TASK DIRECTIONS: Scan the material for the string "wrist" and copy out every line in which it occurs.

DATA SEGMENT:
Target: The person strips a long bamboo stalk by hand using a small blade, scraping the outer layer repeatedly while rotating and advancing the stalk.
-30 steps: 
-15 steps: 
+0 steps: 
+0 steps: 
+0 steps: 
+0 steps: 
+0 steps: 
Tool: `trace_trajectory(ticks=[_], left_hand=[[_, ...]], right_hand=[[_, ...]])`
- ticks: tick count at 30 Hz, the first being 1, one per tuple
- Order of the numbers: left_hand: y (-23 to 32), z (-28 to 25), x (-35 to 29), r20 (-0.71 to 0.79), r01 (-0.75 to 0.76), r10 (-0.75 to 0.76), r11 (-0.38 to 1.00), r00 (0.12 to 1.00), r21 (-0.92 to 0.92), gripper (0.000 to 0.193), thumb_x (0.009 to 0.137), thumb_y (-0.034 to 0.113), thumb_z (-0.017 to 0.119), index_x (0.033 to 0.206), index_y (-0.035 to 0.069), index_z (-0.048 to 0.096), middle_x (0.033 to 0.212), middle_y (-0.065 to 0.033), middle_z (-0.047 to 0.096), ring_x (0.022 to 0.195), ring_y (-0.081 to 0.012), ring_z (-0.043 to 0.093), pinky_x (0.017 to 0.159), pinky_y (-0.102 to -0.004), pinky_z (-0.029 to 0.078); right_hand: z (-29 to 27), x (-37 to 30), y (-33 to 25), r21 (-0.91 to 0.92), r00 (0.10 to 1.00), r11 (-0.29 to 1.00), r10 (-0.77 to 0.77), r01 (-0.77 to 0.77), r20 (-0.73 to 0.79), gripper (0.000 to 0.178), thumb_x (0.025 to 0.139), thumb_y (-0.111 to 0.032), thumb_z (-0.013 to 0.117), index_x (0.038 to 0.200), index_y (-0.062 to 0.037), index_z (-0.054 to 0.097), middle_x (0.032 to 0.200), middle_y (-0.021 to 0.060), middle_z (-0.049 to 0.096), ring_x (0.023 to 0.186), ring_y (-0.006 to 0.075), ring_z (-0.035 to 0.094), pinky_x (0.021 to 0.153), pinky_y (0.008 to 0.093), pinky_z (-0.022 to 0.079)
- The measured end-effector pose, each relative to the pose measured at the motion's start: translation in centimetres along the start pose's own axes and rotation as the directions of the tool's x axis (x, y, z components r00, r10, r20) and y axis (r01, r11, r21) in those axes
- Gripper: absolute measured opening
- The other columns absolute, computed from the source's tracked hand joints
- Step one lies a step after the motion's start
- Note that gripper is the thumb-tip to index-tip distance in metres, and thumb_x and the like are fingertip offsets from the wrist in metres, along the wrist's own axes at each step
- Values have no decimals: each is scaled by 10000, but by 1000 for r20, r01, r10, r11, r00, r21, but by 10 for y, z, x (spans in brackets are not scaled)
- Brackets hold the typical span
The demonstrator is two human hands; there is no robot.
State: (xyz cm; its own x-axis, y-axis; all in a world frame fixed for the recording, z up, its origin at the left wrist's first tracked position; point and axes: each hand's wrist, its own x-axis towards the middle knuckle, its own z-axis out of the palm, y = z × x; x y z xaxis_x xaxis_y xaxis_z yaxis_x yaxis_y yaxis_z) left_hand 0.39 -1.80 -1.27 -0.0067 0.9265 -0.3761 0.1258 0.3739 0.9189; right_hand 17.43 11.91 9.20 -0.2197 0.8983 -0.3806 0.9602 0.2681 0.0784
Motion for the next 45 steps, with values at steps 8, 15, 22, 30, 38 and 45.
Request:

ANSWER:
- Note that gripper is the thumb-tip to index-tip distance in metres, and thumb_x and the like are fingertip offsets from the wrist in metres, along the wrist's own axes at each step
State: (xyz cm; its own x-axis, y-axis; all in a world frame fixed for the recording, z up, its origin at the left wrist's first tracked position; point and axes: each hand's wrist, its own x-axis towards the middle knuckle, its own z-axis out of the palm, y = z × x; x y z xaxis_x xaxis_y xaxis_z yaxis_x yaxis_y yaxis_z) left_hand 0.39 -1.80 -1.27 -0.0067 0.9265 -0.3761 0.1258 0.3739 0.9189; right_hand 17.43 11.91 9.20 -0.2197 0.8983 -0.3806 0.9602 0.2681 0.0784

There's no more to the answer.